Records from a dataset
-=-=-=-=-

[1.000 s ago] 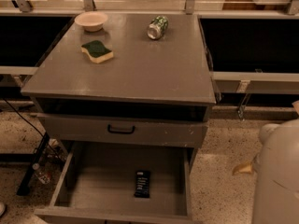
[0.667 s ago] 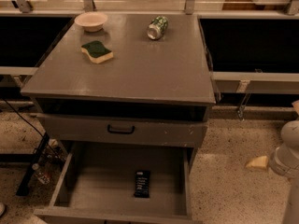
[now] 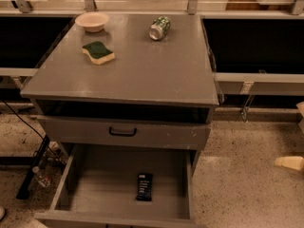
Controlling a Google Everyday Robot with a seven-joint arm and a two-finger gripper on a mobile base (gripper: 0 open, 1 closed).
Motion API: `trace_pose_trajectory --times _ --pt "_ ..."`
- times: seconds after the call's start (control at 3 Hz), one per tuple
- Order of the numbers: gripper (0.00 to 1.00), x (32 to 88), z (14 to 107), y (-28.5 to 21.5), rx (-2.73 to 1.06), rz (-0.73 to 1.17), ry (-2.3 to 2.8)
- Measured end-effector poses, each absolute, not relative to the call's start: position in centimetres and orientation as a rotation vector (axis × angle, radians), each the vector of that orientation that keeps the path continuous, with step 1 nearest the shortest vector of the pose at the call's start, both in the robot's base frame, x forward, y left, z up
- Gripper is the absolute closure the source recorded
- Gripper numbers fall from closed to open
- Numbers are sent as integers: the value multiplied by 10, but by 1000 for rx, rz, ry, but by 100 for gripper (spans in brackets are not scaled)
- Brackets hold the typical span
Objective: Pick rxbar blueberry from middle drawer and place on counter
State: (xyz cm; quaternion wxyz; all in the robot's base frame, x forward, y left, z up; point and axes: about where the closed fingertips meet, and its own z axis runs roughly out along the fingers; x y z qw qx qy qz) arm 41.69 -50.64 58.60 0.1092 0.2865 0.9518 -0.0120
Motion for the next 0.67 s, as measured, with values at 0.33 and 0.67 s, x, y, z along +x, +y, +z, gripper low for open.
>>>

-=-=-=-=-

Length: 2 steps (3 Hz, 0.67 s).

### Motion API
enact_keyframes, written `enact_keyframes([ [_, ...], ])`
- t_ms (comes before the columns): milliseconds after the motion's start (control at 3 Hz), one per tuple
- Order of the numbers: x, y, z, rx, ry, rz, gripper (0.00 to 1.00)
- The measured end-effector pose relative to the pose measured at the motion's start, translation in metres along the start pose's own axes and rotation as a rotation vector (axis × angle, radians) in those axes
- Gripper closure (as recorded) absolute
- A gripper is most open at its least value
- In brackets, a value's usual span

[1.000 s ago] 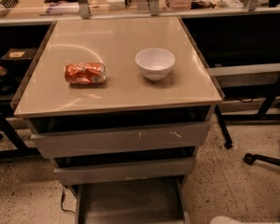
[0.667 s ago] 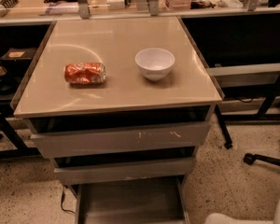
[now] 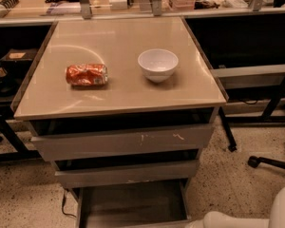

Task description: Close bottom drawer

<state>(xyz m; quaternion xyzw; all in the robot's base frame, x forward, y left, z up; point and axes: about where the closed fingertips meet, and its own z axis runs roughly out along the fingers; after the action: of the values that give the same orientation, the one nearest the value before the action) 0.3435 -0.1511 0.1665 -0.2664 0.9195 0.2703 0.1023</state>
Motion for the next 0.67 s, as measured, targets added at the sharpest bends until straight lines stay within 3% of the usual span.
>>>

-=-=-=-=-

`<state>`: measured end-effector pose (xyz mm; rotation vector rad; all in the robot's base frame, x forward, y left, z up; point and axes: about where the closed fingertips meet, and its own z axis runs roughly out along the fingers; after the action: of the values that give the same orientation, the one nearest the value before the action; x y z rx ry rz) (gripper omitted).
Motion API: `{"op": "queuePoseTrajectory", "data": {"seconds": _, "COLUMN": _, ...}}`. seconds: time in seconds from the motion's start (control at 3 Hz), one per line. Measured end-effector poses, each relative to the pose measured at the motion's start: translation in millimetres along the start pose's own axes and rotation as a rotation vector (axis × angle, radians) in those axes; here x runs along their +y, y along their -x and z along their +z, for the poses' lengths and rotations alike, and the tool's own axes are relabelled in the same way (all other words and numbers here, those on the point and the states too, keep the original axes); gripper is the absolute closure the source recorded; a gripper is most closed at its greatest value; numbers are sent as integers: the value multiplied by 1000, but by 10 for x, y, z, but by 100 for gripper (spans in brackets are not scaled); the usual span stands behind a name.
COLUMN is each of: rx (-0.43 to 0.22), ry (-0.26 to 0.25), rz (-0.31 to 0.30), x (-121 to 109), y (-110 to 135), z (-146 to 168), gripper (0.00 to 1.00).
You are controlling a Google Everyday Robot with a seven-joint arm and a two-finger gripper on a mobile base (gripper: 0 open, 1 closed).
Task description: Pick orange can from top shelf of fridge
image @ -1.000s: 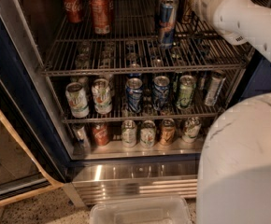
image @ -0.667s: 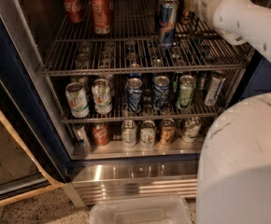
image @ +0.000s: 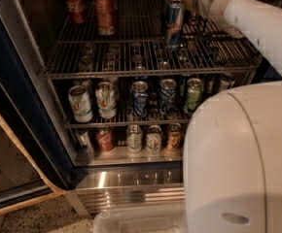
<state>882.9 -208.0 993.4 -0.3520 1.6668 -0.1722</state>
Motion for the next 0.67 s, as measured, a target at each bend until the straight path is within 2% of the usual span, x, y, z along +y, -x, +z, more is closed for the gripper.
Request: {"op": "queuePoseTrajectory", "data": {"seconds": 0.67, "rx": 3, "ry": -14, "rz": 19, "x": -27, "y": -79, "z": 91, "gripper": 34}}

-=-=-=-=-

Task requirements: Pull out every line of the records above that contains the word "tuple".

Expected answer:
- times: seconds after the call's start (control at 3 Hz), one per tuple
- t_ms (comes before the columns): milliseconds after the motion's start (control at 3 Hz), one per tuple

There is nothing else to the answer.